• Brief:
Take every line containing "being" from the material and copy it.

• Dataset excerpts:
________________________

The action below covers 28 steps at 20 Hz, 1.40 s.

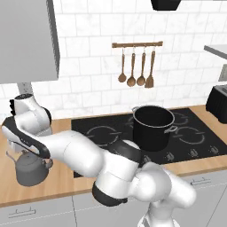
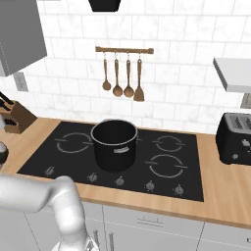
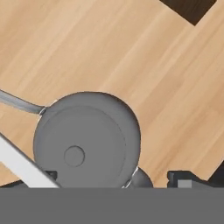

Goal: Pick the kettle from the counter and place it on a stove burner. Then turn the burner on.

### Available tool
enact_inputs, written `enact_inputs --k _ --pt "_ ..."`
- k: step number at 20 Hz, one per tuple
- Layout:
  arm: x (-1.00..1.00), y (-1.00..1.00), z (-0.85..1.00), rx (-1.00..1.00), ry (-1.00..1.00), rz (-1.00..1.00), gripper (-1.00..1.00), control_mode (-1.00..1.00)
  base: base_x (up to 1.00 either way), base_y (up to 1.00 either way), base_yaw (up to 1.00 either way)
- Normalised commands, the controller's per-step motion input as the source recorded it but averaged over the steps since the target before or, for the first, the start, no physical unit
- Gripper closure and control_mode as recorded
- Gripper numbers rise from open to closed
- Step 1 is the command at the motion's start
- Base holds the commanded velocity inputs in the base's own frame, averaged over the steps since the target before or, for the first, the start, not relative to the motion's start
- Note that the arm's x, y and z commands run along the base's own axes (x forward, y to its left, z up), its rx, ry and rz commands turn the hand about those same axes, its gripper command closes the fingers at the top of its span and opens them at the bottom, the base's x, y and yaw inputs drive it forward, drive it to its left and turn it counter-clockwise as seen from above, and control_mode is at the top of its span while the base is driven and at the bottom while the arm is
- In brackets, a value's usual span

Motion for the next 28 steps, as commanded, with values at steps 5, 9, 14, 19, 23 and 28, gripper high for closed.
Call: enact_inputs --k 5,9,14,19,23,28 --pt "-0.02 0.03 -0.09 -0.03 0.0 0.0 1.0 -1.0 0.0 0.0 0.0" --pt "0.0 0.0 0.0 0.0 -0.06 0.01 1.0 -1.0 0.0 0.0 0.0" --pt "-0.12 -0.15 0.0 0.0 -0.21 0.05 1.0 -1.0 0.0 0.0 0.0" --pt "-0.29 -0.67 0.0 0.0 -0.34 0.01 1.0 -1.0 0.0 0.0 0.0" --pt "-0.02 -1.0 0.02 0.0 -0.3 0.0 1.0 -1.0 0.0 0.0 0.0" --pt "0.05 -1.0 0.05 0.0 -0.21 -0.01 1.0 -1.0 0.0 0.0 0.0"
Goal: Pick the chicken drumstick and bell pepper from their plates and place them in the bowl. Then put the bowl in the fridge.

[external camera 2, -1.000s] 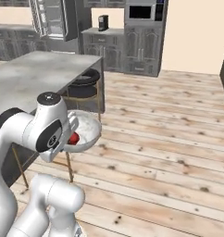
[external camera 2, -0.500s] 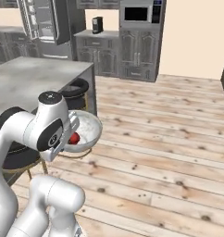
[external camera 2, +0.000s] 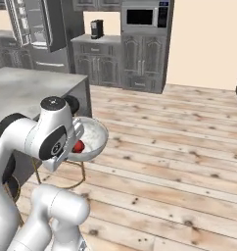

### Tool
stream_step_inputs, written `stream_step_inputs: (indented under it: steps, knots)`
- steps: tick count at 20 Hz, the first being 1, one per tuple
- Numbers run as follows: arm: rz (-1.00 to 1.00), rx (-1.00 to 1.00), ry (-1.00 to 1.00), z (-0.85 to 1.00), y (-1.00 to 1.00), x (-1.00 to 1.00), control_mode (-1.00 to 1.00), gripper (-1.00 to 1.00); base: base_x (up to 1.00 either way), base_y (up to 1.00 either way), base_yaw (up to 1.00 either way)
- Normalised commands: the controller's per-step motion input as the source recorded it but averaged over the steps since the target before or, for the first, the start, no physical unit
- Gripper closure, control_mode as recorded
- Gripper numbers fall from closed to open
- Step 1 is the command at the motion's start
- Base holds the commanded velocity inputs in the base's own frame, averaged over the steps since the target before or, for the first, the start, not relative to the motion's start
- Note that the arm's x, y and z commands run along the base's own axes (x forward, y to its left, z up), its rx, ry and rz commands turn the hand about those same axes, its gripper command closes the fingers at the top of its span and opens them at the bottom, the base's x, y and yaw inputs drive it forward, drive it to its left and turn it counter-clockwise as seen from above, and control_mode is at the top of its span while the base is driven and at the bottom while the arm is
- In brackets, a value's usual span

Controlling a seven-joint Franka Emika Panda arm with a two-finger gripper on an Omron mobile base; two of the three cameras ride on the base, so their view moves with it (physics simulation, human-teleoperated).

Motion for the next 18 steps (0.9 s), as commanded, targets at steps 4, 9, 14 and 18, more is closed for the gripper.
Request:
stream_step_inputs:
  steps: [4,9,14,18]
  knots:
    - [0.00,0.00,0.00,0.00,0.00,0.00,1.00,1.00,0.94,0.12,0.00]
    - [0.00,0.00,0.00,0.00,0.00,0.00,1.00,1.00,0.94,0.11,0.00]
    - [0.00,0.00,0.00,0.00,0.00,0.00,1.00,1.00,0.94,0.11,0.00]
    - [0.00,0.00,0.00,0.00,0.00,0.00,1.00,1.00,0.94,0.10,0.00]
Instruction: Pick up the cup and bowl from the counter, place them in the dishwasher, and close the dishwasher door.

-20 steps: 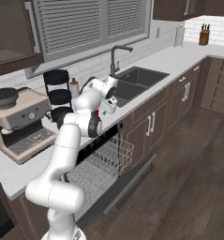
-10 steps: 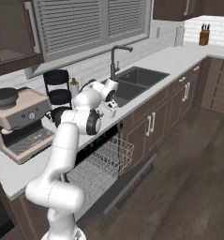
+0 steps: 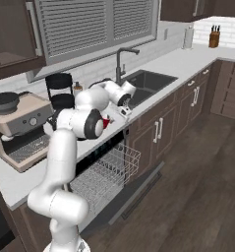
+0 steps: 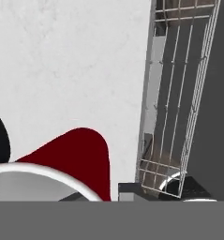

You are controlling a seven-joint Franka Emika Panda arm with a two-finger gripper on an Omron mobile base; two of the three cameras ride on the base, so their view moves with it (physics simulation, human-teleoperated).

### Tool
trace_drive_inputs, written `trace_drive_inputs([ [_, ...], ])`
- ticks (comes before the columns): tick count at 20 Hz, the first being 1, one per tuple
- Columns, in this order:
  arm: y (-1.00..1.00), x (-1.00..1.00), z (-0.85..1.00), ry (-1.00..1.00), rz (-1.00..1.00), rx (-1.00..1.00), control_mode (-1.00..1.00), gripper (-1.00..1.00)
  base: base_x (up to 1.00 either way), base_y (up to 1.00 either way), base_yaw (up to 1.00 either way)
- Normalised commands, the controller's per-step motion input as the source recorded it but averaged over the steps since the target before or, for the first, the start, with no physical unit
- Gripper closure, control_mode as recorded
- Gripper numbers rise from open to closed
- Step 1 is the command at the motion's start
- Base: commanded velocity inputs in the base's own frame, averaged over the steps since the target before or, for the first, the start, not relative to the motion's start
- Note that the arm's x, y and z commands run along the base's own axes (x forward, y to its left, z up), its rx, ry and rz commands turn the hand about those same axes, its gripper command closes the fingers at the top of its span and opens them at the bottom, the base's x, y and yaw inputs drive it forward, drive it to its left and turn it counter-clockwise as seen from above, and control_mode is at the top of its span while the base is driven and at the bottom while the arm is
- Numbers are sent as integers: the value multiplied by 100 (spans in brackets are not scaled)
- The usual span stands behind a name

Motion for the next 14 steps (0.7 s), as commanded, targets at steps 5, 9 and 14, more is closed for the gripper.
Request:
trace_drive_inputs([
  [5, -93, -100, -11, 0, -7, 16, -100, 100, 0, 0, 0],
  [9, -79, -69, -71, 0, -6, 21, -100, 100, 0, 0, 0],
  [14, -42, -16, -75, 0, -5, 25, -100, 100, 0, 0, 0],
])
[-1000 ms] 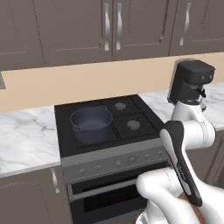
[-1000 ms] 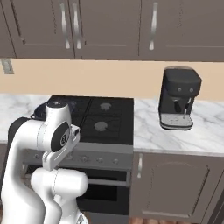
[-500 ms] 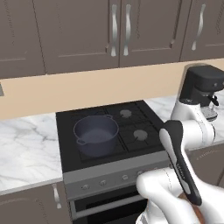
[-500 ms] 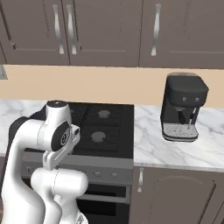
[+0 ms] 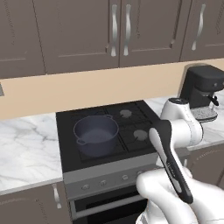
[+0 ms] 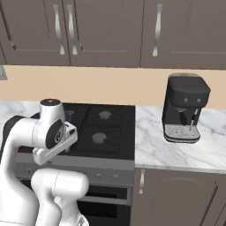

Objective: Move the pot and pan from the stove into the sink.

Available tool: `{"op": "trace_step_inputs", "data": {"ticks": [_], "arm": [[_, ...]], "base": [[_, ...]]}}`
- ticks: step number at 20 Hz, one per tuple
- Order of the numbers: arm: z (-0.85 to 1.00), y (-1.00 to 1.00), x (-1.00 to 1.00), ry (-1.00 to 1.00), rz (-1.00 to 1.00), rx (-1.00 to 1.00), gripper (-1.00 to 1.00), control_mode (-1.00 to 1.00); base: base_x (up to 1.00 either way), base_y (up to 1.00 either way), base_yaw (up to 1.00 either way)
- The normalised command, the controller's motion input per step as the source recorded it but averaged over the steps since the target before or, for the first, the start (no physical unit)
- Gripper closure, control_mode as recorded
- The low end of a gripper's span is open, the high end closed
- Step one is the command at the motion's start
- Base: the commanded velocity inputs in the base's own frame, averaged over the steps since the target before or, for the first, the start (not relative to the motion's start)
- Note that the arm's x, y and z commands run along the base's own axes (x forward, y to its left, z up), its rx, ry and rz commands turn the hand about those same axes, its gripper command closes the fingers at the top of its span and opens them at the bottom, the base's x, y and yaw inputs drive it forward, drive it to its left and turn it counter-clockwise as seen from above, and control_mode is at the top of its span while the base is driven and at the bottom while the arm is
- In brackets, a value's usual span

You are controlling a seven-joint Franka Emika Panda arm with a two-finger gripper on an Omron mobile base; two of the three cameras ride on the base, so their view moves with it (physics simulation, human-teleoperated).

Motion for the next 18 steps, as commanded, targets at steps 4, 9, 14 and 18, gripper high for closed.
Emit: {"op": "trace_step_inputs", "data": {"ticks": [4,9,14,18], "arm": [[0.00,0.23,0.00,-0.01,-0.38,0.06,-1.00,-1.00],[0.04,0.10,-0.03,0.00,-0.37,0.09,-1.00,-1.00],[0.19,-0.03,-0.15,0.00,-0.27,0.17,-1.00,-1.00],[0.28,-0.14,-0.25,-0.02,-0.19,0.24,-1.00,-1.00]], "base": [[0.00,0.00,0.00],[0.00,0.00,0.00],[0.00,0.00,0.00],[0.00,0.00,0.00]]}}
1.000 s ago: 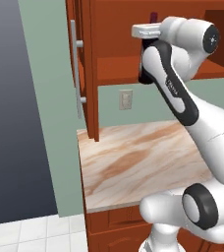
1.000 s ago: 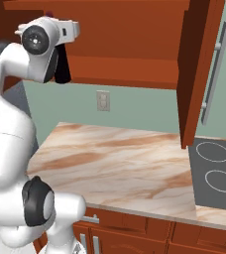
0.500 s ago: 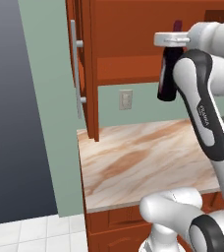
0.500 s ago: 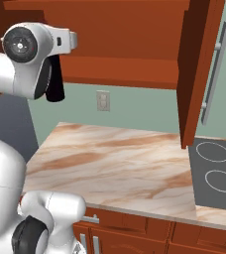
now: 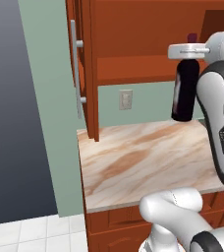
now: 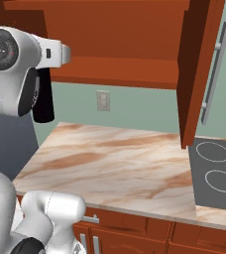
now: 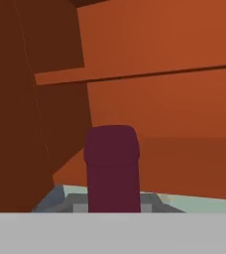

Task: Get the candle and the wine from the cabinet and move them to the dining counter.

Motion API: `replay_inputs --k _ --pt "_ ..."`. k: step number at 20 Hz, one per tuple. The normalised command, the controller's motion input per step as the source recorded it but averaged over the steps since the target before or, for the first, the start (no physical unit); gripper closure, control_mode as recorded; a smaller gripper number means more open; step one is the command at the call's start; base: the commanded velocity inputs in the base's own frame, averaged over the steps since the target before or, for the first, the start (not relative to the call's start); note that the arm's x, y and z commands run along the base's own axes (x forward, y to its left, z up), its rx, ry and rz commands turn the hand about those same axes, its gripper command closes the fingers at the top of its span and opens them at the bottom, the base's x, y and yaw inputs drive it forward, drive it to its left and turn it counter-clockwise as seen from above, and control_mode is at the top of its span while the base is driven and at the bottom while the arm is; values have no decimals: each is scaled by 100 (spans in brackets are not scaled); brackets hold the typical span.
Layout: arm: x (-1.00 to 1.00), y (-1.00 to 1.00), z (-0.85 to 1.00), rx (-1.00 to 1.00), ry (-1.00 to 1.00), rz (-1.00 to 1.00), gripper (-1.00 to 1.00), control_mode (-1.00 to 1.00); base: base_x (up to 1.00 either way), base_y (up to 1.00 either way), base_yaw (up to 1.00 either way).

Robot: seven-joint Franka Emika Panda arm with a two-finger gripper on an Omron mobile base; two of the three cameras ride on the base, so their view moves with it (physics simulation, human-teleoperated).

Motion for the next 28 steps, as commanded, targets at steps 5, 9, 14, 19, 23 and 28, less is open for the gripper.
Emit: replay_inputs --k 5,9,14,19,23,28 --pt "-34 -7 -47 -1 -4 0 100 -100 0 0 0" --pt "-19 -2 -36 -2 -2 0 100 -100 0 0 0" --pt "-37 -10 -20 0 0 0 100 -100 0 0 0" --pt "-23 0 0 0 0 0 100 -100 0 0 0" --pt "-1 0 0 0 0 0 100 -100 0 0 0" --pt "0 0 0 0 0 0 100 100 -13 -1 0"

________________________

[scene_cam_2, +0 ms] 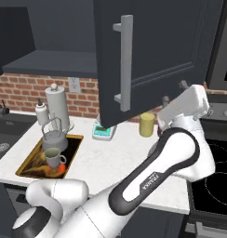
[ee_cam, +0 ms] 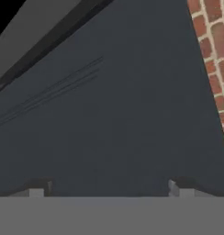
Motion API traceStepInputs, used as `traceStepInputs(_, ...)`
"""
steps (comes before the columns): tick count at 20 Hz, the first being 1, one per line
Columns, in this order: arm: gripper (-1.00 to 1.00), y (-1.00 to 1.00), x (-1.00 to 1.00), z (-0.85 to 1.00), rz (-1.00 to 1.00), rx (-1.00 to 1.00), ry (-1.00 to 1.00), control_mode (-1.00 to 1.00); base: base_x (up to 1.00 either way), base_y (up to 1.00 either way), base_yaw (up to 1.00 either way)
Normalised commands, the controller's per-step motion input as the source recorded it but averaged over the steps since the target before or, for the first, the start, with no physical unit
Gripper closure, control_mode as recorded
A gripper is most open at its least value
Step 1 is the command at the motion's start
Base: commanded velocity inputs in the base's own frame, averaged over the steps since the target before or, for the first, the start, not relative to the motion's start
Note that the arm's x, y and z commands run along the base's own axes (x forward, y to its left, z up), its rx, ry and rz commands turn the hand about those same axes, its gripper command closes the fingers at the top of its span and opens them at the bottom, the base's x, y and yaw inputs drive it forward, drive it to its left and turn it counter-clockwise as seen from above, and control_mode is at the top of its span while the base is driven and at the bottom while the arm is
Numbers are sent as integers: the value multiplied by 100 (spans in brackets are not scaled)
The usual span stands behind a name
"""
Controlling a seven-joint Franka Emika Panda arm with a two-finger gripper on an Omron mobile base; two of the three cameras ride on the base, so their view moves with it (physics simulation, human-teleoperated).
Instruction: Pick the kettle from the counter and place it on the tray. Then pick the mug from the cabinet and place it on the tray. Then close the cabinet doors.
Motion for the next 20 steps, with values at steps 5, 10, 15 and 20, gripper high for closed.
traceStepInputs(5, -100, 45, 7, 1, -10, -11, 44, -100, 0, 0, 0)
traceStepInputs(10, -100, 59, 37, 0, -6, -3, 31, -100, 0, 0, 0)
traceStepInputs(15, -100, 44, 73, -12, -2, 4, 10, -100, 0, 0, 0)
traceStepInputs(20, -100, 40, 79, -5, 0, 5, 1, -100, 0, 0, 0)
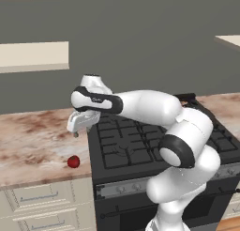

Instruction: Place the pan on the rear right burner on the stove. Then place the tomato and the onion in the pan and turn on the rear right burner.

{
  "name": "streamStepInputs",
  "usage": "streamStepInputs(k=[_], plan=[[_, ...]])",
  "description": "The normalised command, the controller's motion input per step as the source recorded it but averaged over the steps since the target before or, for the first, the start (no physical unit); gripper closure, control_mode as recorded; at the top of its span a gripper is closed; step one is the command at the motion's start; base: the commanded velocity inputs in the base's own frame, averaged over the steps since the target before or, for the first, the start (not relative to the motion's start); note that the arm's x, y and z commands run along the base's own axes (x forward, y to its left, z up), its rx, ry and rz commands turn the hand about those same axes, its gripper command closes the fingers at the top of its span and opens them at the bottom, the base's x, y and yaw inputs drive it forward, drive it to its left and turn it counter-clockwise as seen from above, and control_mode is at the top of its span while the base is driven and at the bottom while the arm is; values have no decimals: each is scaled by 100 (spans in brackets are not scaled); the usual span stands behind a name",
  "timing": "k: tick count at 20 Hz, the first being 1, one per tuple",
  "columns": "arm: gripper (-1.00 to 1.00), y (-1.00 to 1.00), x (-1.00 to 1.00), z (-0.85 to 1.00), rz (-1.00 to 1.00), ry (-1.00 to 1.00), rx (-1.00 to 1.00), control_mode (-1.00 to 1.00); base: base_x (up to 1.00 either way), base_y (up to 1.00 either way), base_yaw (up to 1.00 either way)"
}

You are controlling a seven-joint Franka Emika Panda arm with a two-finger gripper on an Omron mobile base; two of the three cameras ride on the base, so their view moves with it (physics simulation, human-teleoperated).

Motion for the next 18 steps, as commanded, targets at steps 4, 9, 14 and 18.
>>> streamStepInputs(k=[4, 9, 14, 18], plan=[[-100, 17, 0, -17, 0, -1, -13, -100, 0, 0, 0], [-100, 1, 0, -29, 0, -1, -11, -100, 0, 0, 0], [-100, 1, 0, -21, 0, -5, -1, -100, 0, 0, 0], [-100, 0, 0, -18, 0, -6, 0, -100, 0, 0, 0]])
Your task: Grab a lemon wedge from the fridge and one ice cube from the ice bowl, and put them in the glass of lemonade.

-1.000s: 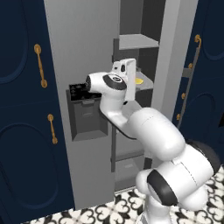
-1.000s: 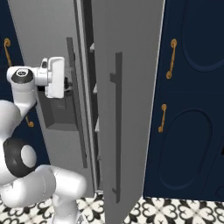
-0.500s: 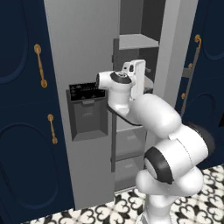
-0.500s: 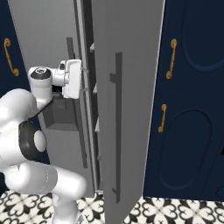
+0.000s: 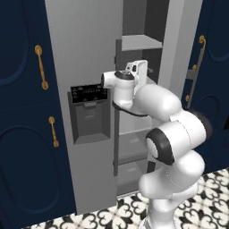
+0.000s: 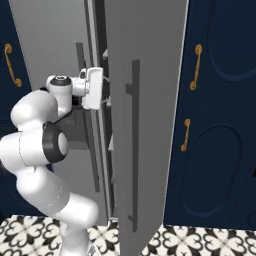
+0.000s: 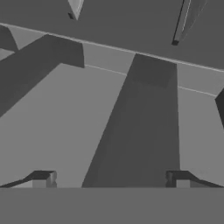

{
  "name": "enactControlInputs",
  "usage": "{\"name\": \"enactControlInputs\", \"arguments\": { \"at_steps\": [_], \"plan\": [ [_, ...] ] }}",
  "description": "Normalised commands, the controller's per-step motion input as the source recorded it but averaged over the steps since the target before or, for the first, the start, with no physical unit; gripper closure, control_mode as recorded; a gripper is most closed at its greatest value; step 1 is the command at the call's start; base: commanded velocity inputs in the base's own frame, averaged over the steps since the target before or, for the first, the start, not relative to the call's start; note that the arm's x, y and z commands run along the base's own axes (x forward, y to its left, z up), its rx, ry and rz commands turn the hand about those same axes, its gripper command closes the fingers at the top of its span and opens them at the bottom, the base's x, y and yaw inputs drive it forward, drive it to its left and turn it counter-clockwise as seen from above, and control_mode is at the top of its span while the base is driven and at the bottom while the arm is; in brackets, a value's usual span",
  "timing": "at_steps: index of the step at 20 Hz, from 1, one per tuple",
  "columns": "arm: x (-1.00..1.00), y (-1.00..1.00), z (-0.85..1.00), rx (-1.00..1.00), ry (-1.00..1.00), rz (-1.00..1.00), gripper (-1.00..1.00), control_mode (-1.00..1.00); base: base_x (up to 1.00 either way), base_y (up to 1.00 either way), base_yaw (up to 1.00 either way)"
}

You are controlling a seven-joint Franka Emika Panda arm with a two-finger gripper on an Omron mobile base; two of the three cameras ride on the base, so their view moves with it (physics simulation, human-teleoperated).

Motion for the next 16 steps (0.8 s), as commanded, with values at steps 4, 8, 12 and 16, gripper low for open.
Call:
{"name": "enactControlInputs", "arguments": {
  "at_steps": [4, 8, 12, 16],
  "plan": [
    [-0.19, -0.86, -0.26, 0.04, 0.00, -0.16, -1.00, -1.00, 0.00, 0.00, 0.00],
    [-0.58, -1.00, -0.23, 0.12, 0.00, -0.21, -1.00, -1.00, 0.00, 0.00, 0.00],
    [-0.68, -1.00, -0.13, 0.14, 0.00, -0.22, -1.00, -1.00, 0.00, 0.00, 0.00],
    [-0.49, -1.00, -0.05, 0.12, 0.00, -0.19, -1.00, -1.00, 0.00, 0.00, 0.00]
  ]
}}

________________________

• Answer area:
- steps: tick count at 20 Hz, the first being 1, one per tuple
- ticks (comes before the columns): tick count at 20 Hz, the first being 1, one per tuple
steps (comes before the columns): tick count at 20 Hz, the first being 1, one per line
  "timing": "k: tick count at 20 Hz, the first being 1, one per tuple",

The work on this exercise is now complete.